* [TASK STATEMENT]:
How many of the lines in the data contain "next"? Give only the number.

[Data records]
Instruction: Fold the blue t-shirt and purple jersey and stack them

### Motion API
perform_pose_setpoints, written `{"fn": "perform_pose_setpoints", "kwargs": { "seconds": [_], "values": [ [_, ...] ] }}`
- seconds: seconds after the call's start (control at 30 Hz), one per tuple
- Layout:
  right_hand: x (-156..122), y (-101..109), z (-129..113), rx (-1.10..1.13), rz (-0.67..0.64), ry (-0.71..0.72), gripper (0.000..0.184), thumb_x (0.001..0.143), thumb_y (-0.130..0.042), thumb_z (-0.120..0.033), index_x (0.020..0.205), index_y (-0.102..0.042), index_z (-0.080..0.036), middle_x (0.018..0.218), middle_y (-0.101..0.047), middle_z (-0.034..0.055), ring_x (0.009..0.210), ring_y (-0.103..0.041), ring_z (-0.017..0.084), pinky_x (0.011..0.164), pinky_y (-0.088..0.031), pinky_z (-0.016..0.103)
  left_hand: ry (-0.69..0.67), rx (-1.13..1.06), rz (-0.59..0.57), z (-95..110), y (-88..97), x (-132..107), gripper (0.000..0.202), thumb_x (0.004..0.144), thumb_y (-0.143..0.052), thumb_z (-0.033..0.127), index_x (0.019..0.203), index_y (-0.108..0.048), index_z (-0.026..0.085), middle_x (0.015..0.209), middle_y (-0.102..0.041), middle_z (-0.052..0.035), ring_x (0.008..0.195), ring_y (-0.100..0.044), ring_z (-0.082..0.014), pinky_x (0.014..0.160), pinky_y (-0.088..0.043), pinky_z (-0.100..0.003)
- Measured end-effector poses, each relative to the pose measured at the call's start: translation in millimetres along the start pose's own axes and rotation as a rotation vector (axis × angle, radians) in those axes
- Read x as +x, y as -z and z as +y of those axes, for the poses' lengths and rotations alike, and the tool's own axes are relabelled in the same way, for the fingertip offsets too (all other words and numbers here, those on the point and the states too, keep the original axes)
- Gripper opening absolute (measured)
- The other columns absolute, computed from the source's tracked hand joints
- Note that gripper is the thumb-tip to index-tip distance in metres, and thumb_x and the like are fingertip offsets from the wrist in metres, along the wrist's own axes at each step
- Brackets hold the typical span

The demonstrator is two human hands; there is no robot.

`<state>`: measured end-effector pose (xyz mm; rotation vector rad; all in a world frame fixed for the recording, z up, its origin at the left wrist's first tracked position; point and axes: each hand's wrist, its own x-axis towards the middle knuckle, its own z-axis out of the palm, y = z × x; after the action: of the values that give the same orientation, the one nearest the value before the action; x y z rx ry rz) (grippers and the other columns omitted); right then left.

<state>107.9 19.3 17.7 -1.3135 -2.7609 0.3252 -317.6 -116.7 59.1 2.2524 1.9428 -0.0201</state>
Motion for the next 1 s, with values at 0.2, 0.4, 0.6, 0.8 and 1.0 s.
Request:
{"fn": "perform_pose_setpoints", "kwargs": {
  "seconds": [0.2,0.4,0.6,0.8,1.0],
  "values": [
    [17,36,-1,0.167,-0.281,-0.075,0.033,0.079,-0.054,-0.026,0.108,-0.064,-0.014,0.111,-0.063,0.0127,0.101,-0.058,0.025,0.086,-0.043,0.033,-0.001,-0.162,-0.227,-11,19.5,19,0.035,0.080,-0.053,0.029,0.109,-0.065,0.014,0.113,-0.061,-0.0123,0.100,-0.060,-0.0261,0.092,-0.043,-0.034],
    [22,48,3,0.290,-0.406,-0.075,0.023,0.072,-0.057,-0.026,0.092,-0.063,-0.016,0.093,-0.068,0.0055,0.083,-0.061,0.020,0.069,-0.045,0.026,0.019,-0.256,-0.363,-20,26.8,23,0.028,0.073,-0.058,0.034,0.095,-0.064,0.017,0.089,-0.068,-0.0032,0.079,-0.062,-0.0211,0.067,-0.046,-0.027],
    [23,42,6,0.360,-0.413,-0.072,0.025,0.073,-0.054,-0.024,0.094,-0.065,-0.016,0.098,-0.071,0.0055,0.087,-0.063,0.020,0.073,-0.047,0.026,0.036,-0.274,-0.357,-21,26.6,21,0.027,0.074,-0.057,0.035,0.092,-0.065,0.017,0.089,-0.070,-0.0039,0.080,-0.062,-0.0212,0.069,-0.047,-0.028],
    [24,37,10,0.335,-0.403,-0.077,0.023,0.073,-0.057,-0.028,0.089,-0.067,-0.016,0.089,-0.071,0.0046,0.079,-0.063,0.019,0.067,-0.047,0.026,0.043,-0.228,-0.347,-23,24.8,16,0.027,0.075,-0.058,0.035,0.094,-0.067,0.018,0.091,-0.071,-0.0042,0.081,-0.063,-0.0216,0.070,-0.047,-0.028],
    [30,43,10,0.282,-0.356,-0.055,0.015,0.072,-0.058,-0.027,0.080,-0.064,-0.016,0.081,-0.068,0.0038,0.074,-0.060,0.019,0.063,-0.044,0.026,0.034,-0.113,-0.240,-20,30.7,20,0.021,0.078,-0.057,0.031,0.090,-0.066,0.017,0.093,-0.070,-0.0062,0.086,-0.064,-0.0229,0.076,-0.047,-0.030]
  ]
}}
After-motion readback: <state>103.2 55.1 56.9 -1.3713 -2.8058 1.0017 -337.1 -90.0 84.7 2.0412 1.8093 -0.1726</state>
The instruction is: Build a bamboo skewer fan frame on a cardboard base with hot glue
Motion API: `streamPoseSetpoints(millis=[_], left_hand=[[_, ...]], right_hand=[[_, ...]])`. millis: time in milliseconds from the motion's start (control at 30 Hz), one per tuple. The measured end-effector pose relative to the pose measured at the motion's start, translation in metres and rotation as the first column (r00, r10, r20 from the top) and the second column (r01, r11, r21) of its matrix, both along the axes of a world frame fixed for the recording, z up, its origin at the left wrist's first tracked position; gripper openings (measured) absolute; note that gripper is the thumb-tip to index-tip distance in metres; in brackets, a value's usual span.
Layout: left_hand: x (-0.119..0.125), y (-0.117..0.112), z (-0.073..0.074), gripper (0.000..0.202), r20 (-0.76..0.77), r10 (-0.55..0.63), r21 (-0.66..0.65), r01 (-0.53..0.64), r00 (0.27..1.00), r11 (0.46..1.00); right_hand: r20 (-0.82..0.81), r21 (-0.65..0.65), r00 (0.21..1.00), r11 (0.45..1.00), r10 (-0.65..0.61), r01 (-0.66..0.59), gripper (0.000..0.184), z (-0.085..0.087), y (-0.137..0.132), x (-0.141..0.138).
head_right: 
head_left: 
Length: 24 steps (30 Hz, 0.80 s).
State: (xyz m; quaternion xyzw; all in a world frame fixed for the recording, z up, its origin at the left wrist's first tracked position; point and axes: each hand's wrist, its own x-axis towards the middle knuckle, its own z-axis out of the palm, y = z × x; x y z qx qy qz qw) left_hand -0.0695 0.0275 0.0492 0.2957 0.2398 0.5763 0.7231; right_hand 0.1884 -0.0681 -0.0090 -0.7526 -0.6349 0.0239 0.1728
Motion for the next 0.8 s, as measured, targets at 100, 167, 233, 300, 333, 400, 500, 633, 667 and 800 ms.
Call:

* [ANSWER TO THIS EXERCISE]:
2